Airsoft
Initial Draft: January 26, 2025

From as little as when I was five or six, I loved guns and gun-shaped things. I started off with foam dart guns, I had a Nerf Radier and Longshot with which I'd get into little wars with my brothers. After two or so years of that, my dad taught me how to shoot real guns with a .22LR rifle and a 20ga shotgun. I loved the real guns for being what they were, big chunks of metal and wood that looked somewhat like things I saw in the video games I played. If only I could have versions of them like my nerf guns, things that were pretty darn safe to shoot at others with nothing but safety glasses...

In 2008 or so, I found this website called Kapowwee. They sold some pretty real-looking foam dart guns and then also these things called "Airsoft Guns". Their description of what the things were went as-follows: What Is "Airsoft" ? The sport is similar to paintball; however, the scenarios are a more realistic battle theme. Airsoft guns shoot 6mm plastic BBs at a velocity ranging from 100-300 feet per second (fps). In comparison, a paintball marker also shoots 300fps but a real metal BB airgun gun shoots 650+ fps (which we do not sell). Airsoft do not penetrate skin, but they could cause harm to the face and eyes, same as in paintball or many other sporting activities. Eye protection is a minimum and must be worn at all times.

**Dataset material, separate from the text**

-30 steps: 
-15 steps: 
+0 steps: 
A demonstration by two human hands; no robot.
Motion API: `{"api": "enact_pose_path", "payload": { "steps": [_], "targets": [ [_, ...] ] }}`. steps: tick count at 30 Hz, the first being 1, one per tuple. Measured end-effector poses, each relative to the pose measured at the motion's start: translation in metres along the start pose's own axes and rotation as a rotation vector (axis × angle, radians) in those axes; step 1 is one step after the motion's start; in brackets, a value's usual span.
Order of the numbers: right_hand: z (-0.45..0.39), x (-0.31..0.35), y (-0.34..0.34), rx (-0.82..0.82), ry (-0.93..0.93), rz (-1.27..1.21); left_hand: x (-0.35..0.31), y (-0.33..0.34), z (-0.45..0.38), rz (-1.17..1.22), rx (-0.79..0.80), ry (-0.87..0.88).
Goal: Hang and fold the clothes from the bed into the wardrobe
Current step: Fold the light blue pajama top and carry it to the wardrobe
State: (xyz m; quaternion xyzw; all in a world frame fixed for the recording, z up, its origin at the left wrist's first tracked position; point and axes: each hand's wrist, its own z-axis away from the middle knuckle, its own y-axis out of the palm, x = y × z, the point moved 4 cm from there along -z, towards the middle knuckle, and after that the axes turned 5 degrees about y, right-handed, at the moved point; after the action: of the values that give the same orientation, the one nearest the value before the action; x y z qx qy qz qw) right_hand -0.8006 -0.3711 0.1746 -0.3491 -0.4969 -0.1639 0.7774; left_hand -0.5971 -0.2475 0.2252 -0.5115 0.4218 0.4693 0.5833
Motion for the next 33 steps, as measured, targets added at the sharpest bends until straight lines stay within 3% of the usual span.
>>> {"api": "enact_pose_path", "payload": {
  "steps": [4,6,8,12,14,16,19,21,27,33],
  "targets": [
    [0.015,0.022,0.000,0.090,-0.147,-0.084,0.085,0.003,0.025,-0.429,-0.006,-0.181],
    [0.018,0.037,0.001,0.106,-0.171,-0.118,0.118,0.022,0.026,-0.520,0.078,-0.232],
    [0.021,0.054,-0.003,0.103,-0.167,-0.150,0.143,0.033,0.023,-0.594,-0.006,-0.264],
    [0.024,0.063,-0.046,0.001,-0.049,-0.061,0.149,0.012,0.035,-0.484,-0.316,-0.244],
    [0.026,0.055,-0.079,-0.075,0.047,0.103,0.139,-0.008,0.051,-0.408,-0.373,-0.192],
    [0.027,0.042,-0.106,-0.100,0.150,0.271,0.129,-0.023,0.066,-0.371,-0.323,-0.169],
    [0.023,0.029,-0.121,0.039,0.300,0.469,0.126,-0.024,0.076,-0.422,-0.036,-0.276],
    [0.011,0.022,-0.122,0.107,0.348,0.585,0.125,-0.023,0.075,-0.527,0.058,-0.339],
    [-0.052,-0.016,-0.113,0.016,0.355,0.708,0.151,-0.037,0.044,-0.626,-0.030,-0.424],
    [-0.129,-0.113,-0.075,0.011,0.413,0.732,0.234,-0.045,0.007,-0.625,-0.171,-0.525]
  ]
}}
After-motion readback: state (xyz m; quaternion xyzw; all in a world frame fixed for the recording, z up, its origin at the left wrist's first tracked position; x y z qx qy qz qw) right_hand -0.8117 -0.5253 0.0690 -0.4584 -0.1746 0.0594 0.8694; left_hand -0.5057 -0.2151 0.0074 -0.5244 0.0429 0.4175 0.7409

Realistc-looking replica guns that shoot a whole lot faster than nerf guns and also just need safety glasses? I was sold on the idea. I got my brothers in on it and we all asked for airsoft guns. Not a few months later and my little dream came true, my dad gave me one of the "TSD" springer M14s alongside a paintball mask, a thousand 0.12g BBs, and some little metal targets. I would play around with that thing every day, taking it in the basement just plinking at targets and thinking it was the coolest thing ever.

Eventually, from looking up info about the real expensive "Premium Grade" airsoft guns on Kapowwee, I learned about a few things: There were shops like AirsoftGI and Redwolf that sold fancier guns with cool video "reviews" (they were totally ads but they were awesome to kid me), there were these really cool games at fields which people like scoutthedoggie sometimes recorded and put on youtube, there was a local field at the indoor flea market by the mall, and I "needed" a better gun so I could engage in all of that stuff.

A year later and I was "kitted out" with a KTW SPAS 12 alongside three extra magazines, two speedloaders, a sling, a flashlight, an Empire paintball mask, and a hoodie. If I could I'd go to that indoor field and play all damn day. Two years later I had a Tokyo Marui MP5SD, a Condor battle belt with pouches, some Thunder-Bs, goggles and a half mask, and kneepads. Five years later a family vacation was lined up with OLC XII and I played my first big event.


These days I don't play a ton of airsoft. That said, when I do, I make it count. You can find me with buddies going to any field within three hours of us, from River City in Hamlin NY to the Amped Arena in Pittsburgh PA or Odin's Paradise in Norwalk OH. I show up to events put on by Gun Gamers Productions, a promoter that puts on amazing 12-hour and 24-hour events featuring two fake countries and a whole lot of great LARPing. Maybe I'll make it out to a MSW again soon? Who knows.

My collection of replicas ain't what it used to be, that said it's still fairly sizable. As I write this, the weekend before GGP's "Snowblind", I'm putting most of my focus into an old LCT RPK74M - it was a 1J build made to take "advantage" of a TK Twist barrel I had laying about to create an indoor-legal "DMR", nowadays it's a 1.2J fairly stock setup that I'm using as a generic IAR. As I update this, two days after Snowblind, I'm here to say it ran well! It just wasn't in my hands, friend of the site Katsup used it and had zero issues despite most people at the event having guns go down. Ain't that cool?